I know every mama and dada says the cliché time goes so fast but my god it’s true. I don’t plan to have anymore babies, which makes all the milestones seem to pass even quicker, because subconsciously I’m thinking, I never get to do these moments again. Some I can live without like shitty nappies in the night and sterilising bottles but the majority i will miss. Snuggles, first steps, first teeth, tiny shoes and clothes. It just seems far too soon to send Mr S too school, he is still a baby in my eyes. A teeny tiny baby, not a growing 2 year old who can now hold a conversation and has the ability to get the attention of a whole room. Everyone tells me he will be fine and he will love it, but I just can’t get on board with that.

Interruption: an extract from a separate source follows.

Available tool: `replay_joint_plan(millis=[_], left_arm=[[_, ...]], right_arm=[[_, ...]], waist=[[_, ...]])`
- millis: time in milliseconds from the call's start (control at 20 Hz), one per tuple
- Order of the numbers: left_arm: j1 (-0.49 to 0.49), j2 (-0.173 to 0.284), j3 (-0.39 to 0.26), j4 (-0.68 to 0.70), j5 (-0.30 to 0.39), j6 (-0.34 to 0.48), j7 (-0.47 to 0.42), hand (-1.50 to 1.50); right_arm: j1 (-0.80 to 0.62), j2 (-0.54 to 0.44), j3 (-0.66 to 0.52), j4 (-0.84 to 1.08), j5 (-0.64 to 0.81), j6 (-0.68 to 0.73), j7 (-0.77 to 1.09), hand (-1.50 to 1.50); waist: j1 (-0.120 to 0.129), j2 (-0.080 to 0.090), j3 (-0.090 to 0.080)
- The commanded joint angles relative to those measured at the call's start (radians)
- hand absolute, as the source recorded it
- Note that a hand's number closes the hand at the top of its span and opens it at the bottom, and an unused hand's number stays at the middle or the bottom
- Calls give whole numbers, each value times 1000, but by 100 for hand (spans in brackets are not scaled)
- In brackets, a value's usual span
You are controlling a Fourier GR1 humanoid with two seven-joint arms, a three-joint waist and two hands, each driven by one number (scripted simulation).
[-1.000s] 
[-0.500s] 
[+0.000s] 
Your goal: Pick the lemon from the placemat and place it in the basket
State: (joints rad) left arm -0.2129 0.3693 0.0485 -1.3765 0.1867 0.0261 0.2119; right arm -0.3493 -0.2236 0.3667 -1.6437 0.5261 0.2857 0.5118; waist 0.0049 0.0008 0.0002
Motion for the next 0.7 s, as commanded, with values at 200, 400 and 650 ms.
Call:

When I get in bed I keep picturing him walking into school smiling, new back pack and lunch box in hand. Ready to be educated and be independent. But then my thought turns to a nightmare. The nursery door shuts and the other children are picking on him and pushing him. The teacher, miss trunchbull esque, calls him to the front of the class and calls him out for still needing pull up pants. He cries for me and wants to come home, but everyone just laughs at him. Then my hubby asks me what I’m thinking about, “nothing dear just excited for Mr S starting nursery”.

Oh the joys of being trapped inside a mama head. The train of thought that leads to (irrational) fear, worry (that your mumming wrong, if there even is a wrong way), upset (they cry when you shout at them, then you cry) and just plain old tiredness, or as most mamas call it completely and utterly fooked!!!!